Al Shabab, an Al Qaeda-linked jihadist group from Somalia, claimed responsibility for the attack in an online radio broadcast. The attack left at least 20 people dead and several others injured, but it’s not clear whether the figure includes the number of the assailants killed by security forces, according to the BBC.

The militant group approached the restaurant from Lido beach shouting "Allahu akbar,” the Arabic phrase for “God is great,” The Associated Press reported. They took over the restaurant, killing hostages before the security forces managed to get in.

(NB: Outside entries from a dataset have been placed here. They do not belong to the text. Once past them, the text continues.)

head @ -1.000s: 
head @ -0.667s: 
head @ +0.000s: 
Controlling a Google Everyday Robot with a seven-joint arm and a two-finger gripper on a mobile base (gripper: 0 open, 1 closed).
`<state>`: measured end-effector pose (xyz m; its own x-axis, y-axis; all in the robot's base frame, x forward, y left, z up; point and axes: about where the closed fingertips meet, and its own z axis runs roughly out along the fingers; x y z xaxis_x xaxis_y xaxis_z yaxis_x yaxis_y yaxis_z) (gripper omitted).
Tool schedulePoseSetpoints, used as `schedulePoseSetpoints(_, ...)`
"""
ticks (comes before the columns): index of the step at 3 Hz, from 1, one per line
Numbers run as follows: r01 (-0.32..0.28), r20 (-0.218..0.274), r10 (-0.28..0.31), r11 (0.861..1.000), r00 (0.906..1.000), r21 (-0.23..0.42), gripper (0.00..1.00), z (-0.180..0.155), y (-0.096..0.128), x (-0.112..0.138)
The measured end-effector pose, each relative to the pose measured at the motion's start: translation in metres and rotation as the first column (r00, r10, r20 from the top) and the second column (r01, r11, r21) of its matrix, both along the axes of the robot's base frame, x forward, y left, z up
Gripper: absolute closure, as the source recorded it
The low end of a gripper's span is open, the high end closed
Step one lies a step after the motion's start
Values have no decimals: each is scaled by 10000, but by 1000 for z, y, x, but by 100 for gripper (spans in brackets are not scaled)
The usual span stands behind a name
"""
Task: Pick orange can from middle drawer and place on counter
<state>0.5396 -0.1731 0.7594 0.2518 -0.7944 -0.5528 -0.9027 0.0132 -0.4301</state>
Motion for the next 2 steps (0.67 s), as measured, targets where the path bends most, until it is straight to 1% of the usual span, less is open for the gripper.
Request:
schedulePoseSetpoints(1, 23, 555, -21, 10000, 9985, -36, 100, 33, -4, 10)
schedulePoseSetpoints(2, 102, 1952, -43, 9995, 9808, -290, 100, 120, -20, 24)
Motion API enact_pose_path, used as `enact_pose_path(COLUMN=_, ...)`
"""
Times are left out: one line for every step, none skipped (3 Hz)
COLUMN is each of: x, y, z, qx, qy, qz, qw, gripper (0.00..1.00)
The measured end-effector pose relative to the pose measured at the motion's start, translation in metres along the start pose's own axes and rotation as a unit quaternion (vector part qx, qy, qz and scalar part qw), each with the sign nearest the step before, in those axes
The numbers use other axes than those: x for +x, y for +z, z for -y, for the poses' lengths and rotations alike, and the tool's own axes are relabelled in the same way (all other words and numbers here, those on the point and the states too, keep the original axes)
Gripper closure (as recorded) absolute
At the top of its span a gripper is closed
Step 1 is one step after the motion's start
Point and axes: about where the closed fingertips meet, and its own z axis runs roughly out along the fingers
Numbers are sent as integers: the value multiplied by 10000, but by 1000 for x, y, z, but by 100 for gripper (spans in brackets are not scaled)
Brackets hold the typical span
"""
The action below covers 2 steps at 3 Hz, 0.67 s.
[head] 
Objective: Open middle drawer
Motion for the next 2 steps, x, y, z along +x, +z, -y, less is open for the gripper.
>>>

"I was intending to go out but suddenly we heard a heavy explosion followed by gunfire. I saw a militant fighter shooting indiscriminately on everybody." Abdulkadir Mohamed Somow, a witness trapped inside a nearby hotel, told the AP. "Then I locked myself inside a room until we were evacuated peacefully by the security forces."

This was not the first time that the group has targeted popular restaurants in Mogadishu. In November, the militant group assaulted the Sahafi hotel in Mogadishu, killing 15 people, including an member of parliament and a general who led the 2011 force that drove Al Shabab out of Mogadishu, the BBC reported. Lido beach is popular with young people, and several restaurants have opened in the area since the the militant group was driven out of Mogadishu and other strongholds.

The group was ousted from Mogadishu some five years ago now, when the African Union Mission in Somalia (AMISOM) embarked on a peacekeeping mission. The group remains a threat, however, in Somalia and neighboring countries.

Last week, the militant group launched a deadly attack on the Kenyan Defense forces (KDF), in southwestern Somalia, near Kenya's border, and claimed to have killed at least 100 Kenyan troops and stolen their equipment, including artillery and sophisticated communications equipment, according to The New York Times. Al Shabab was also responsible for the Westgate Mall and Garissa University attacks the past two years in Kenya that left a total of over 200 people dead. They have also launched similar attacks in Kampala, Uganda.

The group aims to implement its strict interpretation of Sharia law, and has been waging terror in Somalia and its neighbors since 2006.